Exercise aim
The entries below contain a stretch that opens with the line containing "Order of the" and closes with the line containing "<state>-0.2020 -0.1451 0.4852"; set down that stretch exactly, both ends included, and nothing else.

++++ Information

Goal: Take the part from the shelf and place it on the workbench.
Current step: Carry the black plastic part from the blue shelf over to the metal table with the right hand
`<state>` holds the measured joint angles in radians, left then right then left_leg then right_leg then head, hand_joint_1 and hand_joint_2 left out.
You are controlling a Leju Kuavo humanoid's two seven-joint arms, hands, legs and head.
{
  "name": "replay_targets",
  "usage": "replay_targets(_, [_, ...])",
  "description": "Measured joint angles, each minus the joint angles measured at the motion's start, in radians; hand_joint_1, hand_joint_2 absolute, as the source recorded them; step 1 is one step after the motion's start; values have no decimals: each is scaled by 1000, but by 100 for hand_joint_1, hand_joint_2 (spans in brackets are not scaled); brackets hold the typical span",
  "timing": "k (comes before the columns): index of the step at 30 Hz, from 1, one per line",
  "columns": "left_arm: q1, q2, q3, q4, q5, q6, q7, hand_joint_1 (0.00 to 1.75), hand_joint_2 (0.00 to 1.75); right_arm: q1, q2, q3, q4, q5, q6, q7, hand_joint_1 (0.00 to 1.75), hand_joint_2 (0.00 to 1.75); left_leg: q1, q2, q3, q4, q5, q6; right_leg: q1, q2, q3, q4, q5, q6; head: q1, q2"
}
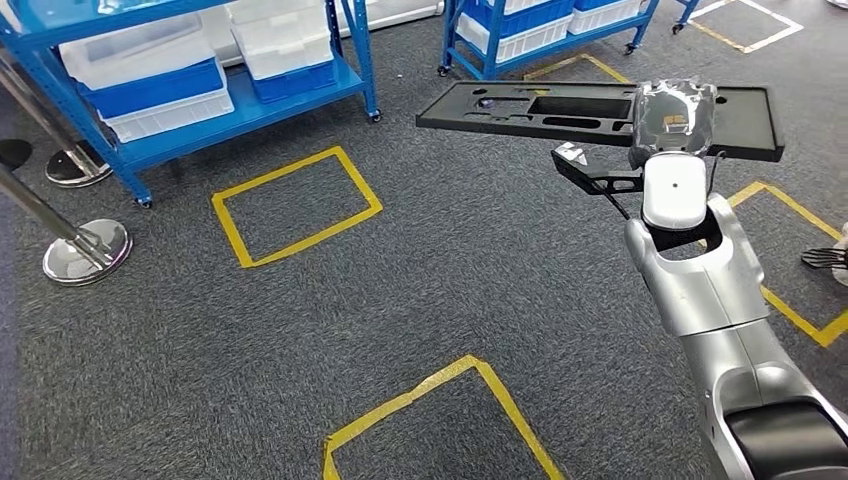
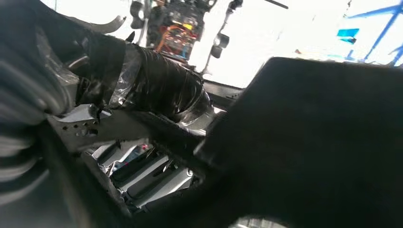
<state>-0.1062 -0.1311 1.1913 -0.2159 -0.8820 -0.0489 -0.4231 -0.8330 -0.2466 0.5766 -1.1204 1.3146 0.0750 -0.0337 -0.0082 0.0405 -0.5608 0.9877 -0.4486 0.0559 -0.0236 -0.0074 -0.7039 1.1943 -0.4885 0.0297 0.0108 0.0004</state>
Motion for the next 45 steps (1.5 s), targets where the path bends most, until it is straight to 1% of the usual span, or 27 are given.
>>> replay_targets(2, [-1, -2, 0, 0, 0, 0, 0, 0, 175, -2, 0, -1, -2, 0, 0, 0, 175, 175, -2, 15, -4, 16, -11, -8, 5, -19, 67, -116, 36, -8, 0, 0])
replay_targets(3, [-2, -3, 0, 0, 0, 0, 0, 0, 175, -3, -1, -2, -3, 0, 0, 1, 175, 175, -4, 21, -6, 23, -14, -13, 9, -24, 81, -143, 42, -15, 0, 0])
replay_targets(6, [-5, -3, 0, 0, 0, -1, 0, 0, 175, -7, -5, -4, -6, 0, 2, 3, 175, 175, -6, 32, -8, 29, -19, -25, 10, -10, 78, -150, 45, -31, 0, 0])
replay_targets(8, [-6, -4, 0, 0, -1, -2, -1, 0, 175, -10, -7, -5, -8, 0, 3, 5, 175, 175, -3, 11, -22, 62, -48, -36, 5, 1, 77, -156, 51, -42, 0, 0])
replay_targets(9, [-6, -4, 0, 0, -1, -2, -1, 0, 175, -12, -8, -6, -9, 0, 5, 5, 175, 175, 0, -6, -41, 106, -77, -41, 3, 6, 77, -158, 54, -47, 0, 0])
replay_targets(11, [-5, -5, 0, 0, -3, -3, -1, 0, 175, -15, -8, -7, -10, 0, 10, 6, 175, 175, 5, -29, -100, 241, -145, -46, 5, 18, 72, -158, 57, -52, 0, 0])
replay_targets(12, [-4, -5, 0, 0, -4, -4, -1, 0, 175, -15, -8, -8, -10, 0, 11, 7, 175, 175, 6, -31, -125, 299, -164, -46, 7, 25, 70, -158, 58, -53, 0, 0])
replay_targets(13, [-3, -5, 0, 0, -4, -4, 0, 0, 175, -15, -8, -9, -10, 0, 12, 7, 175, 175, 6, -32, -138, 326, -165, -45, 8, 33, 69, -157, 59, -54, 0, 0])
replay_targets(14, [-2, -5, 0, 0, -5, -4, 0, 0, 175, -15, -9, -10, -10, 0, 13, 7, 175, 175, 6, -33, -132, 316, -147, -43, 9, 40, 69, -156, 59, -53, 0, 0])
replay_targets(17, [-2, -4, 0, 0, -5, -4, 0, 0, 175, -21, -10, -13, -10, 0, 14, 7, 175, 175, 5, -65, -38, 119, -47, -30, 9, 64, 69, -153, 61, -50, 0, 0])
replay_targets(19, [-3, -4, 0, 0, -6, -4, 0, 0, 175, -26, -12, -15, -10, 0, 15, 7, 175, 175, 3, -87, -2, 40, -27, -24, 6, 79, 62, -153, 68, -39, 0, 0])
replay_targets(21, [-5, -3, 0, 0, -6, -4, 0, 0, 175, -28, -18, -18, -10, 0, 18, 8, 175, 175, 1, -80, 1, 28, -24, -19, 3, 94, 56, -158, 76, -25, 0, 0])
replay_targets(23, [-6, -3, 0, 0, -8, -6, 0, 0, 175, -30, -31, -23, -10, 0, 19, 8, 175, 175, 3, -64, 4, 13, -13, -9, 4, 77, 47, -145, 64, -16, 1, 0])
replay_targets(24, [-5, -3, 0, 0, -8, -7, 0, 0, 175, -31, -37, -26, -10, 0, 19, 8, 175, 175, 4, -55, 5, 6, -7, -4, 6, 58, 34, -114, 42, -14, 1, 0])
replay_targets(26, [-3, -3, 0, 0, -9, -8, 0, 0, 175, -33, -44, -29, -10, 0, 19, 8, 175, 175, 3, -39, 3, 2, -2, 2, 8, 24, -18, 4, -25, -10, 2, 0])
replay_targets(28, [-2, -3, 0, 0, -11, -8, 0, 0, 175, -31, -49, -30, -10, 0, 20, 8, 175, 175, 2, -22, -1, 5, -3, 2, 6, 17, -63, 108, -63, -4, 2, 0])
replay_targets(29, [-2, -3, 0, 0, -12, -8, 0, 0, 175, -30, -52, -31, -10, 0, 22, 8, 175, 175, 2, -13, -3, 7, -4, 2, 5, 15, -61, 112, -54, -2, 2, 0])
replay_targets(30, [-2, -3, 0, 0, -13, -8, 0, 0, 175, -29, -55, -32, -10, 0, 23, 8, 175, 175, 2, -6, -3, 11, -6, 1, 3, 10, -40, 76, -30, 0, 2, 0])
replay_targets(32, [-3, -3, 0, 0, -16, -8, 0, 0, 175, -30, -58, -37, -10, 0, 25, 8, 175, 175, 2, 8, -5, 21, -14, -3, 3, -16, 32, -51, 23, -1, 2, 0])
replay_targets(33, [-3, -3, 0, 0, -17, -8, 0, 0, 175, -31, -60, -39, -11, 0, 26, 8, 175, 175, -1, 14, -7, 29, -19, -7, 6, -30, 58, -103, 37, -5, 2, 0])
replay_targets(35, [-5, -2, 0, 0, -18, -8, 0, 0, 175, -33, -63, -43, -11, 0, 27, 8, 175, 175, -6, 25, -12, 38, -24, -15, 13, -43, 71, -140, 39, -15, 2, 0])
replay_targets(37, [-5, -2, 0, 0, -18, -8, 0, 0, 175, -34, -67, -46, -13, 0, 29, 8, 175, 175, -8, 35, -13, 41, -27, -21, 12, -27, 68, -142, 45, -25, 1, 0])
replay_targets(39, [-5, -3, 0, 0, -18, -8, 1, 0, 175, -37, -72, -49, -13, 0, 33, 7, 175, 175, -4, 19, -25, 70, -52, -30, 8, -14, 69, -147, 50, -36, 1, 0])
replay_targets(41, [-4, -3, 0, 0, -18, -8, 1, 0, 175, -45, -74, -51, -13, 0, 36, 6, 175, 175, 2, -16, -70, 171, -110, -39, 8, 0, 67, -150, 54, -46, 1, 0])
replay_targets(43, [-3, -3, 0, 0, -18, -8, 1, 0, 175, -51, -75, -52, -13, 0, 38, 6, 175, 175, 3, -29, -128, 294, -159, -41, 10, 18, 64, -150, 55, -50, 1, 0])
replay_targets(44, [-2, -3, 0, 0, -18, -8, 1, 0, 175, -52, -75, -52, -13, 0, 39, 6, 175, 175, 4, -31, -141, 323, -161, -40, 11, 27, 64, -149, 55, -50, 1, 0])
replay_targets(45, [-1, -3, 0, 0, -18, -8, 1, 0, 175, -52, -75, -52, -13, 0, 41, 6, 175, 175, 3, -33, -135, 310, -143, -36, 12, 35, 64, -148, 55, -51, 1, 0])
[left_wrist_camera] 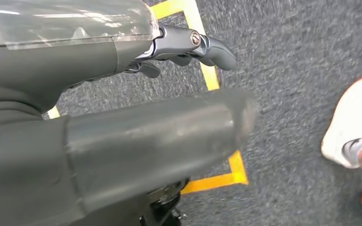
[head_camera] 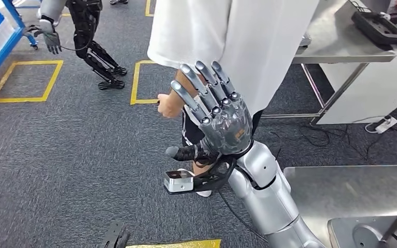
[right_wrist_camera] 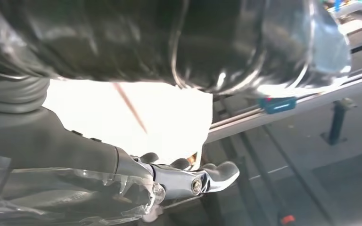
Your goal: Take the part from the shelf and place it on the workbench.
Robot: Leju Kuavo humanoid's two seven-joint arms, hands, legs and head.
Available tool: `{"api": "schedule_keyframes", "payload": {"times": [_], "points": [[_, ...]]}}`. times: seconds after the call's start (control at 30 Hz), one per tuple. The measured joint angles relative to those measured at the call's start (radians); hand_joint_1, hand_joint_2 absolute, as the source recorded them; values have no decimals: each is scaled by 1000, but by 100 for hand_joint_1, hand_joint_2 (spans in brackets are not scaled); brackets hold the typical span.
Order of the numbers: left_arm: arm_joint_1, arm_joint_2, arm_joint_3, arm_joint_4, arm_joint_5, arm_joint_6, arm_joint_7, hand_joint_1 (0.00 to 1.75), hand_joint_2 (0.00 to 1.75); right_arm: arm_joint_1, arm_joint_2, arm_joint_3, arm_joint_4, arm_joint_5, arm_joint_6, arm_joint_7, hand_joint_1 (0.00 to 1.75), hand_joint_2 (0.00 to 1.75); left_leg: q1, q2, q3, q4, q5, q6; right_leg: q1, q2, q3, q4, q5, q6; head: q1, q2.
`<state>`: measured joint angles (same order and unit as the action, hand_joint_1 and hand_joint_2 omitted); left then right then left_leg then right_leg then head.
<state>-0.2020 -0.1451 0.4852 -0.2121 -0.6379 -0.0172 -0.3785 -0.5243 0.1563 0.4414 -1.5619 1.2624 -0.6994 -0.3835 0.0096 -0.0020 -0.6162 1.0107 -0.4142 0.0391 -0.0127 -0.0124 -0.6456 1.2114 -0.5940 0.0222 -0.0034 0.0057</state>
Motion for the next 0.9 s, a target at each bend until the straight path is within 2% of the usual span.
{"api": "schedule_keyframes", "payload": {"times": [0.03, 0.07, 0.1, 0.13, 0.17, 0.2, 0.23, 0.27, 0.3, 0.33, 0.37, 0.43, 0.5, 0.53, 0.57, 0.6, 0.63, 0.67, 0.7, 0.73, 0.77, 0.8, 0.87, 0.9], "points": [[-1, -1, 0, 0, 0, 0, 0, 0, 0, 2, -2, 0, 0, 0, 0, 1, 0, 0, -1, -13, 0, 1, 0, 1, 0, 7, -33, 59, -19, 0, 0, 0], [0, -1, 0, 0, -1, 0, 1, 0, 0, 4, -4, 0, 0, 1, 0, 3, 0, 0, -3, -27, 0, 2, 0, 2, 1, 10, -54, 91, -20, -1, 0, 0], [0, -1, 0, 0, -2, 0, 1, 0, 0, 6, -5, 0, -1, 2, 0, 6, 0, 0, -4, -42, 0, 3, 0, 2, 1, 12, -56, 83, 1, -3, 0, 0], [0, -1, 0, 0, -3, 0, 2, 0, 0, 6, -6, 0, -2, 3, 0, 8, 0, 0, -4, -56, 1, 5, -1, 2, 1, 18, -39, 38, 38, -7, 0, 0], [0, -2, 0, 0, -5, -1, 3, 0, 0, 6, -7, 0, -4, 5, 0, 11, 0, 0, -4, -70, 1, 7, -2, 1, 1, 33, -10, -31, 79, -13, 0, 0], [0, -4, 0, 0, -7, -1, 3, 0, 0, 6, -7, 0, -6, 7, 0, 13, 0, 0, -5, -82, 0, 9, -2, -1, 0, 55, 19, -97, 109, -18, 0, 0], [-1, -6, 0, 0, -9, -1, 3, 0, 0, 5, -8, 0, -8, 9, 0, 14, 0, 0, -4, -94, -2, 10, -2, -4, 0, 73, 39, -146, 127, -22, 0, 0], [-1, -7, 0, 0, -10, -1, 4, 0, 0, 5, -8, 0, -9, 10, 0, 15, 0, 0, -3, -103, -5, 11, -1, -9, 1, 85, 49, -172, 133, -24, 0, 0], [-1, -8, 0, 0, -10, -1, 4, 0, 0, 4, -8, 0, -9, 11, 0, 16, 0, 0, -1, -113, -9, 10, 1, -16, 3, 85, 51, -179, 131, -25, 0, 0], [0, -8, 0, 0, -10, -1, 4, 0, 0, 4, -8, 0, -10, 12, 0, 16, 0, 0, 1, -123, -11, 8, 3, -22, 2, 73, 53, -184, 134, -27, 0, 0], [2, -8, 0, 0, -10, -1, 4, 0, 0, 3, -8, 0, -10, 12, 0, 16, 0, 0, 1, -120, -12, 9, 1, -28, 1, 62, 57, -190, 137, -30, 0, 0], [2, -8, 0, 0, -10, -2, 4, 0, 0, 1, -8, 0, -12, 13, 0, 17, 0, 0, -2, -79, -31, 52, -27, -36, -3, 36, 68, -204, 142, -39, -1, 0], [-2, -8, 0, 0, -11, -2, 4, 0, 0, 0, -9, 0, -12, 13, 0, 17, 0, 0, -1, -27, -85, 169, -88, -43, 0, 9, 73, -207, 141, -44, -1, 0], [-3, -8, 0, 0, -11, -2, 5, 0, 0, 1, -9, 0, -12, 14, 0, 18, 0, 0, 1, -16, -116, 232, -114, -47, 1, -6, 73, -207, 139, -46, -1, 0], [-2, -8, 0, 0, -12, -2, 6, 0, 0, 1, -9, 0, -12, 15, 0, 19, 0, 0, 3, -10, -136, 273, -124, -50, 2, -20, 73, -206, 138, -46, -1, 0], [-1, -8, 0, 0, -13, -2, 7, 0, 0, 2, -9, 0, -12, 15, 0, 21, 0, 0, 6, -6, -139, 279, -117, -53, 2, -33, 73, -206, 136, -45, -1, 0], [0, -8, 0, 0, -14, -2, 8, 0, 0, 2, -9, 0, -12, 16, 0, 23, 0, 0, 7, 0, -118, 241, -90, -55, 2, -45, 74, -204, 134, -43, -2, 0], [0, -8, 0, 0, -16, -2, 9, 0, 0, 1, -9, 0, -12, 16, 0, 26, 0, 0, 9, 13, -83, 175, -56, -55, 2, -56, 77, -202, 130, -40, -2, 0], [-1, -8, 0, 0, -17, -2, 10, 0, 0, 1, -9, 0, -12, 17, 0, 30, 0, 0, 6, 36, -45, 106, -32, -54, 4, -66, 79, -199, 125, -36, -2, 0], [-2, -8, 0, 0, -19, -2, 10, 0, 0, -1, -9, 0, -12, 17, 0, 33, 0, 0, 3, 52, -17, 53, -16, -49, 6, -75, 80, -196, 121, -31, -1, 0], [-3, -8, 0, 0, -21, -2, 10, 0, 0, -2, -9, 0, -12, 17, 0, 35, 0, 0, -1, 63, -2, 24, -12, -43, 9, -83, 81, -194, 117, -26, -1, 0], [-4, -8, 0, 0, -22, -2, 10, 0, 0, -3, -10, 0, -12, 17, 0, 37, 0, 0, -5, 62, 0, 16, -17, -35, 12, -92, 83, -194, 114, -21, 0, 0], [-2, -7, 0, 0, -26, -2, 10, 0, 0, -5, -10, 0, -13, 17, 0, 39, 0, 0, -4, 37, -1, 13, -15, -20, 11, -106, 87, -192, 108, -11, 0, 0], [-2, -7, 0, 0, -27, -1, 10, 0, 0, -6, -11, 0, -14, 17, 0, 40, 0, 0, -4, 27, 1, 10, -13, -14, 8, -96, 85, -182, 98, -6, 0, 0]]}}
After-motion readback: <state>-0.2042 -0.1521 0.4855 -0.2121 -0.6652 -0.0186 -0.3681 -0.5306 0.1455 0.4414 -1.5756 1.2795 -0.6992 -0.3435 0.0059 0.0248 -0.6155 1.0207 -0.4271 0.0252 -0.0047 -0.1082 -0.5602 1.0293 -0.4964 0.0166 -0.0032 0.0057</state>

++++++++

Response area
Order of the numbers: left_arm: arm_joint_1, arm_joint_2, arm_joint_3, arm_joint_4, arm_joint_5, arm_joint_6, arm_joint_7, hand_joint_1 (0.00 to 1.75), hand_joint_2 (0.00 to 1.75); right_arm: arm_joint_1, arm_joint_2, arm_joint_3, arm_joint_4, arm_joint_5, arm_joint_6, arm_joint_7, hand_joint_1 (0.00 to 1.75), hand_joint_2 (0.00 to 1.75); left_leg: q1, q2, q3, q4, q5, q6; right_leg: q1, q2, q3, q4, q5, q6; head: q1, q2.
`<state>`: measured joint angles (same order and unit as the action, hand_joint_1 and hand_joint_2 omitted); left then right then left_leg then right_leg then head.
<state>-0.2020 -0.1451 0.4852 -0.2121 -0.6379 -0.0172 -0.3785 -0.5243 0.1563 0.4414 -1.5619 1.2624 -0.6994 -0.3835 0.0096 -0.0020 -0.6162 1.0107 -0.4142 0.0391 -0.0127 -0.0124 -0.6456 1.2114 -0.5940 0.0222 -0.0034 0.0057</state>

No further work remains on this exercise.